━━━ Data records

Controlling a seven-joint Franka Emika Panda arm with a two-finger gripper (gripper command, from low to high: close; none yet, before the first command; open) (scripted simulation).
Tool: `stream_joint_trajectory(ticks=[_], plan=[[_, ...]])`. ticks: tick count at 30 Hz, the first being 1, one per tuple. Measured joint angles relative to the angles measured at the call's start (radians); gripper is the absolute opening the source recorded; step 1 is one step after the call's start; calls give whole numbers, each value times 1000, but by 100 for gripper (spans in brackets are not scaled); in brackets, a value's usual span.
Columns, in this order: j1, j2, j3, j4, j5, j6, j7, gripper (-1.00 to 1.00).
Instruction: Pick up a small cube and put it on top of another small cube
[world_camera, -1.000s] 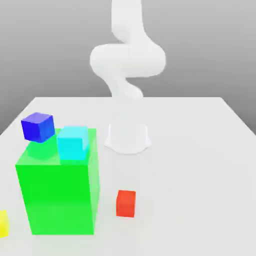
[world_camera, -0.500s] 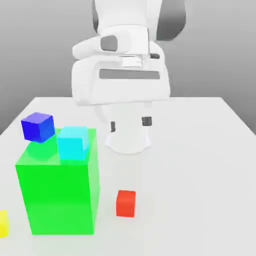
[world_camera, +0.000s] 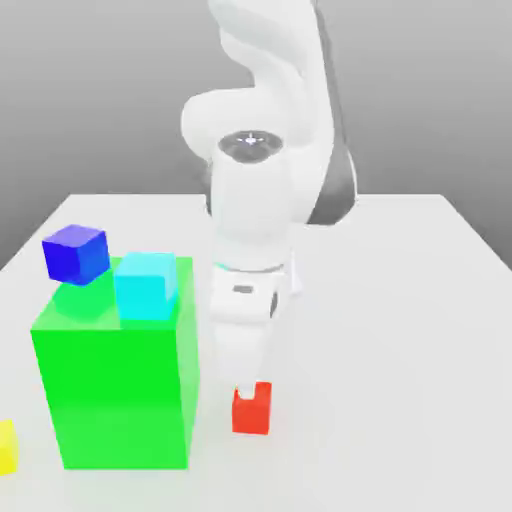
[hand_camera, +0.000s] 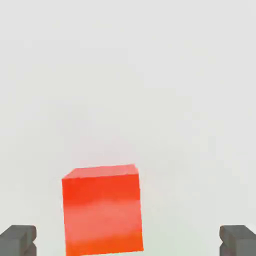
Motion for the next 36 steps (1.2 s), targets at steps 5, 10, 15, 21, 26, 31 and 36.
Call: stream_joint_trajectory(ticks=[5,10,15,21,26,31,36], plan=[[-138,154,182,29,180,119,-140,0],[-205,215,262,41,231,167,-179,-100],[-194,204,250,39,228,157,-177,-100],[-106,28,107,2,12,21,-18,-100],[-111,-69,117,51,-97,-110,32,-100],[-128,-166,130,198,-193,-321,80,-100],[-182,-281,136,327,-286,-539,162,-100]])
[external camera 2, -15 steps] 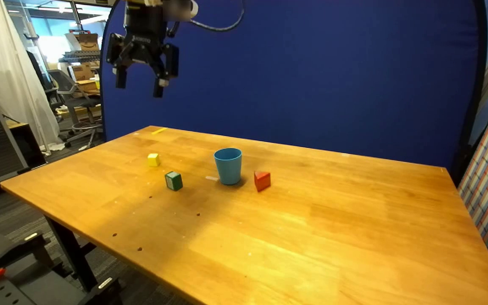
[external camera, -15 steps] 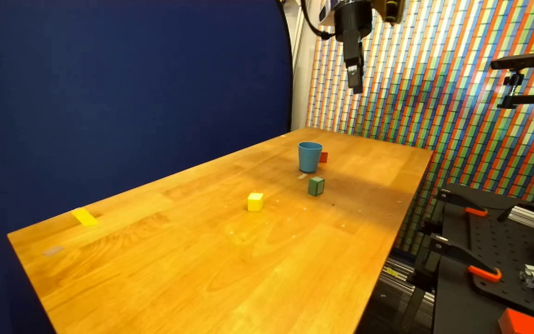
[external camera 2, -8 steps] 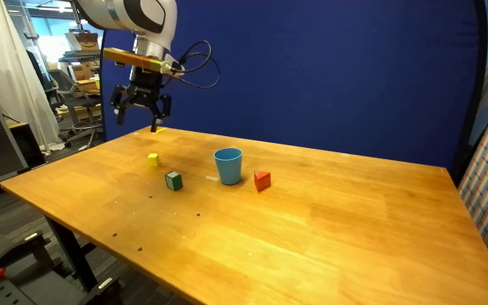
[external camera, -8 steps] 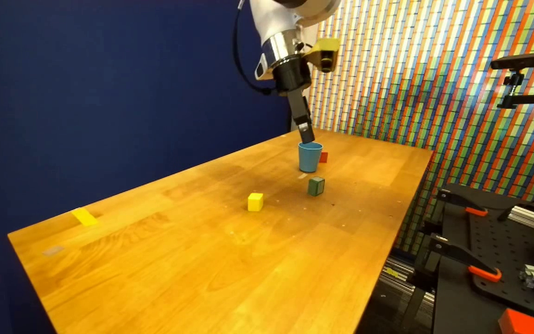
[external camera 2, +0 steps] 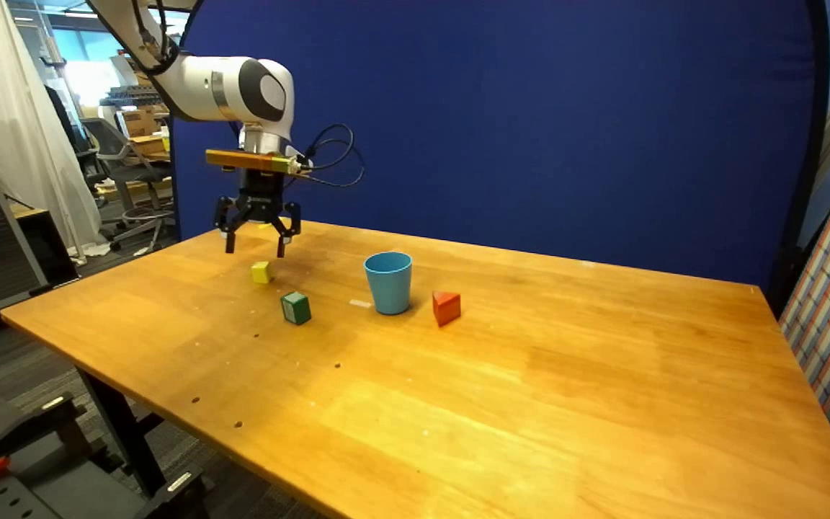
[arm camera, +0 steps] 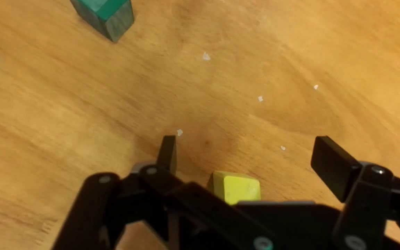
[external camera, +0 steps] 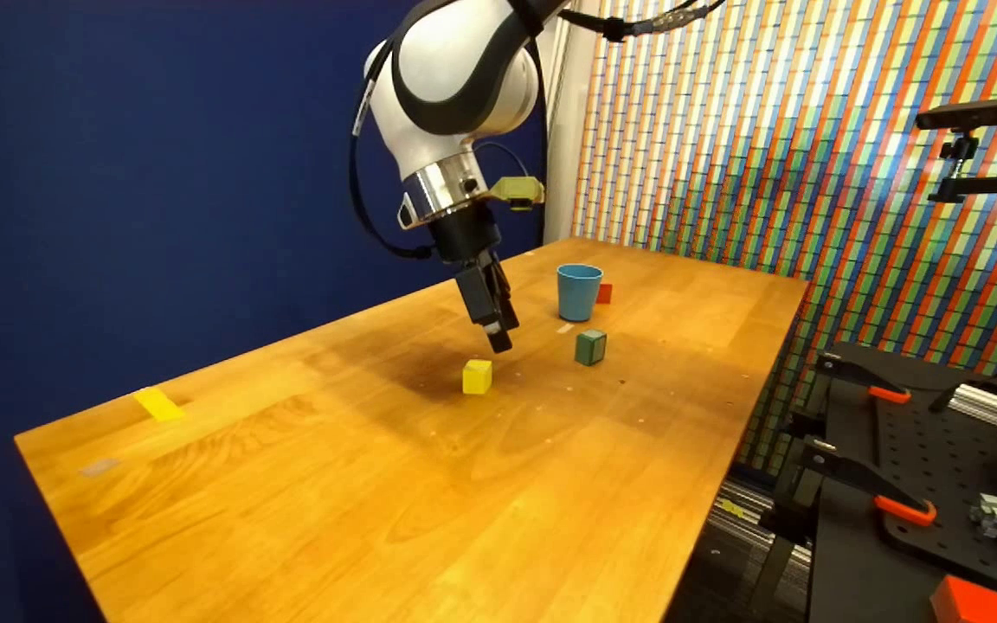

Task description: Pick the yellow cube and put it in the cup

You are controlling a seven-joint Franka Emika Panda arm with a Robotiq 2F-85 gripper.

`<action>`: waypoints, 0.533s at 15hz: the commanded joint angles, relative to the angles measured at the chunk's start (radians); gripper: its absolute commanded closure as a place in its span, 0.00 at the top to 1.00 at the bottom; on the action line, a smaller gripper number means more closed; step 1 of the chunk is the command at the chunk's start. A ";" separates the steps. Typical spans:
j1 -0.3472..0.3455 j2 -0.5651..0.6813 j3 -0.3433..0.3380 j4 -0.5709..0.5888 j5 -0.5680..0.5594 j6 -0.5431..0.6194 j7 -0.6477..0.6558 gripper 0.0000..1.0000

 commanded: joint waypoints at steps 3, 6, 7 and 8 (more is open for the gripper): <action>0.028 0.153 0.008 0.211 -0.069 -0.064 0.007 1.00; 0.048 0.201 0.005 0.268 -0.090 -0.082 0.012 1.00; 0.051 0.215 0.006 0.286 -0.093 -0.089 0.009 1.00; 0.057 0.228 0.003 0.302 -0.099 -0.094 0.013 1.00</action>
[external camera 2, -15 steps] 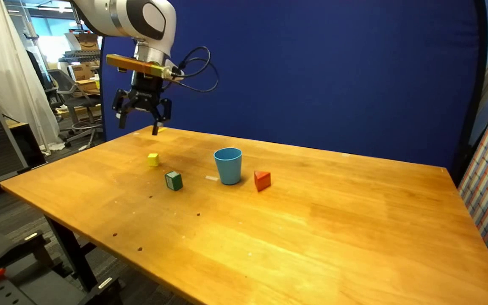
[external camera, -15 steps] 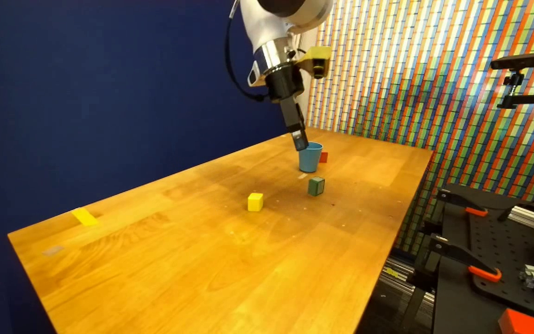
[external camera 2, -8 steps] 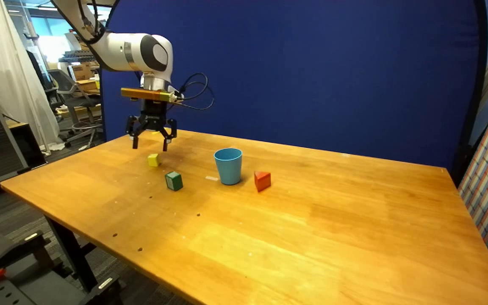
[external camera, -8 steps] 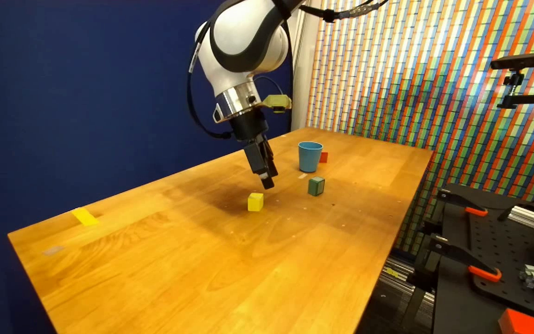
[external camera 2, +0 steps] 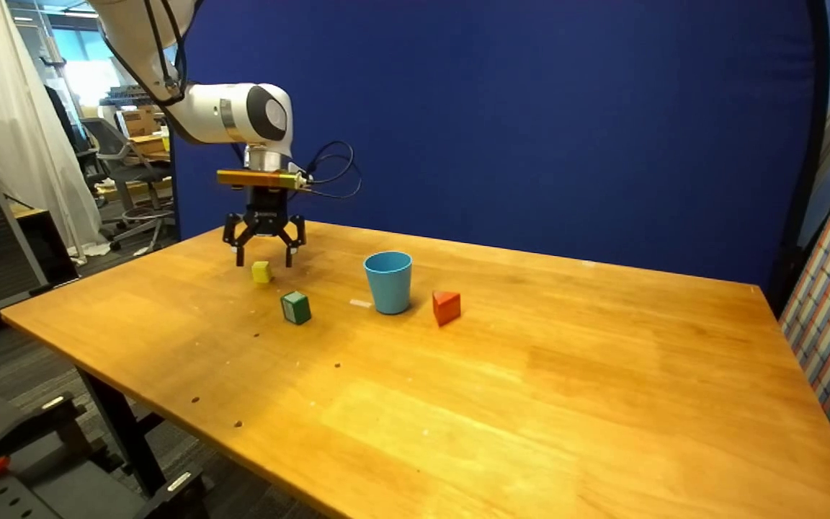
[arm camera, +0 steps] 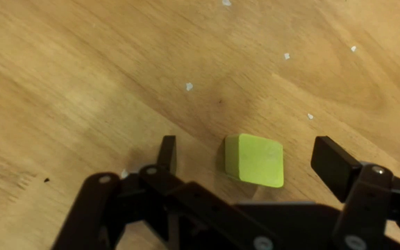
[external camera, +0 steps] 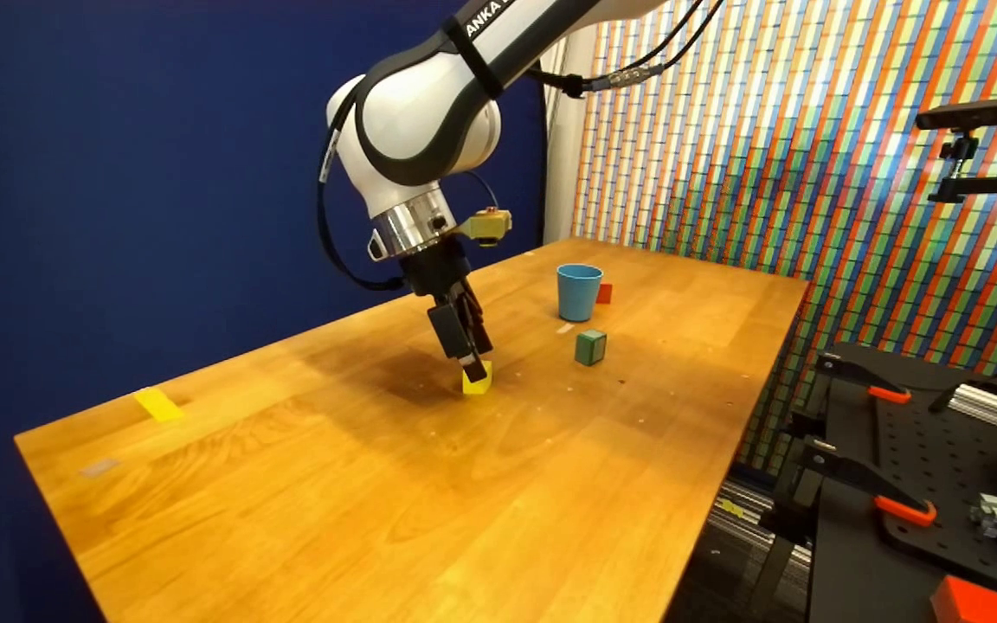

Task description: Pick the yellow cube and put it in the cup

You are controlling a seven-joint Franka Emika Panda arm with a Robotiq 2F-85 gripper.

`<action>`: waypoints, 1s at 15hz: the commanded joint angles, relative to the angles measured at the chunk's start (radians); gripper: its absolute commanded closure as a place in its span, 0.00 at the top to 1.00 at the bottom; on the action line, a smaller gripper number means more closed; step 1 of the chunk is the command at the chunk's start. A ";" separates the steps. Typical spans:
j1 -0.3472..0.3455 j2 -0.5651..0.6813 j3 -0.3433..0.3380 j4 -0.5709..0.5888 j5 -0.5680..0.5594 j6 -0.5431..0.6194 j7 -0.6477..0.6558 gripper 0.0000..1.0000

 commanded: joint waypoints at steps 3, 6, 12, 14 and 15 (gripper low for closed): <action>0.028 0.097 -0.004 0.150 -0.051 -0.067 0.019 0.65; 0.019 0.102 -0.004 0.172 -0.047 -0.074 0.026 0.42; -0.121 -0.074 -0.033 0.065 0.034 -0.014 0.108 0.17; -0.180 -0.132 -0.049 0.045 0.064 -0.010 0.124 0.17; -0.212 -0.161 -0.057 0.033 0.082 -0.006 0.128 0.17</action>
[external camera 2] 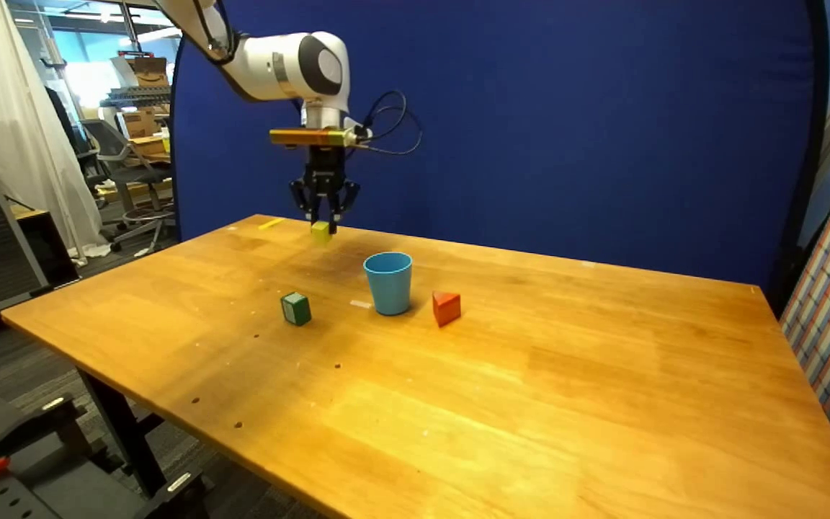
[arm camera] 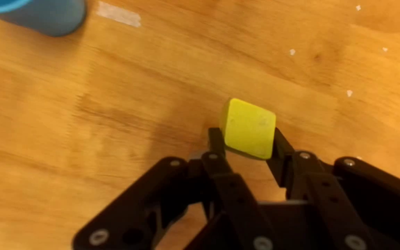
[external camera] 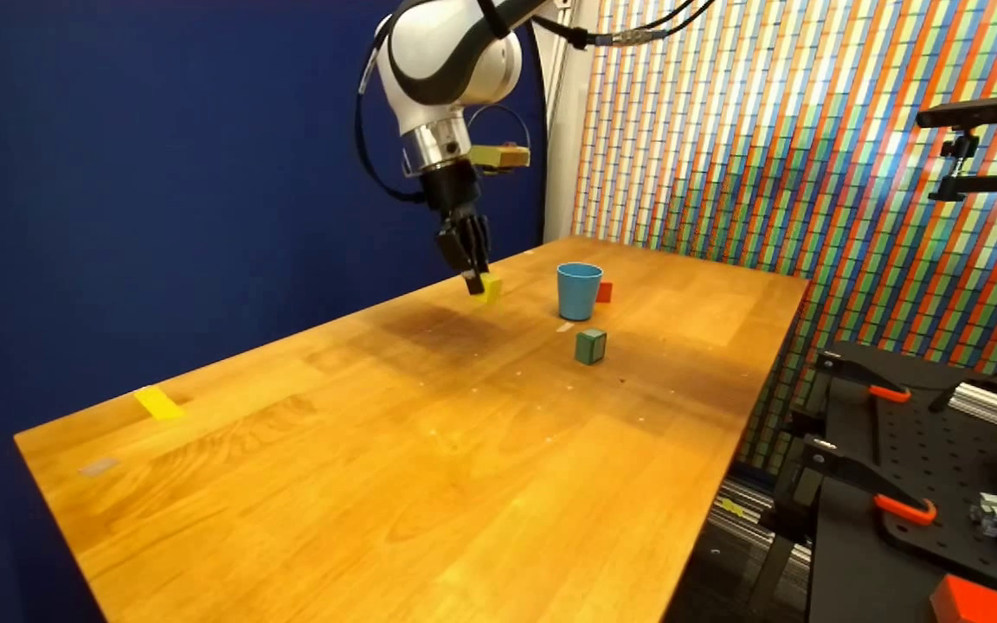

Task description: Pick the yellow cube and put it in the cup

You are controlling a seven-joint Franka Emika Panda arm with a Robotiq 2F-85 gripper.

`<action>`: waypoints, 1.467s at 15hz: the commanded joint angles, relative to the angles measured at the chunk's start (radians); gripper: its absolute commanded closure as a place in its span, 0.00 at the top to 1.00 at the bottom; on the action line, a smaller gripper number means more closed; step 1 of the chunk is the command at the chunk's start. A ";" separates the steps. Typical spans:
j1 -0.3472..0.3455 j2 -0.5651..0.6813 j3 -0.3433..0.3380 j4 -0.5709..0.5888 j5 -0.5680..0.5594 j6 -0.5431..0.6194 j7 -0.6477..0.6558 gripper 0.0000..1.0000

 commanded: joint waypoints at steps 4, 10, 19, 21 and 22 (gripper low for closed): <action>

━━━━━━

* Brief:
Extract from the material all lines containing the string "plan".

* Response area:
Tool: `stream_joint_trajectory(ticks=[_], plan=[[_, ...]])`. ticks: tick count at 30 Hz, the first being 1, one per tuple. Measured joint angles relative to the angles measured at the call's start (radians); gripper is the absolute opening the source recorded; step 1 is one step after the call's start; calls give whole numbers, each value times 1000, but by 100 for gripper (spans in brackets are not scaled); in brackets, a value's usual span.
Call: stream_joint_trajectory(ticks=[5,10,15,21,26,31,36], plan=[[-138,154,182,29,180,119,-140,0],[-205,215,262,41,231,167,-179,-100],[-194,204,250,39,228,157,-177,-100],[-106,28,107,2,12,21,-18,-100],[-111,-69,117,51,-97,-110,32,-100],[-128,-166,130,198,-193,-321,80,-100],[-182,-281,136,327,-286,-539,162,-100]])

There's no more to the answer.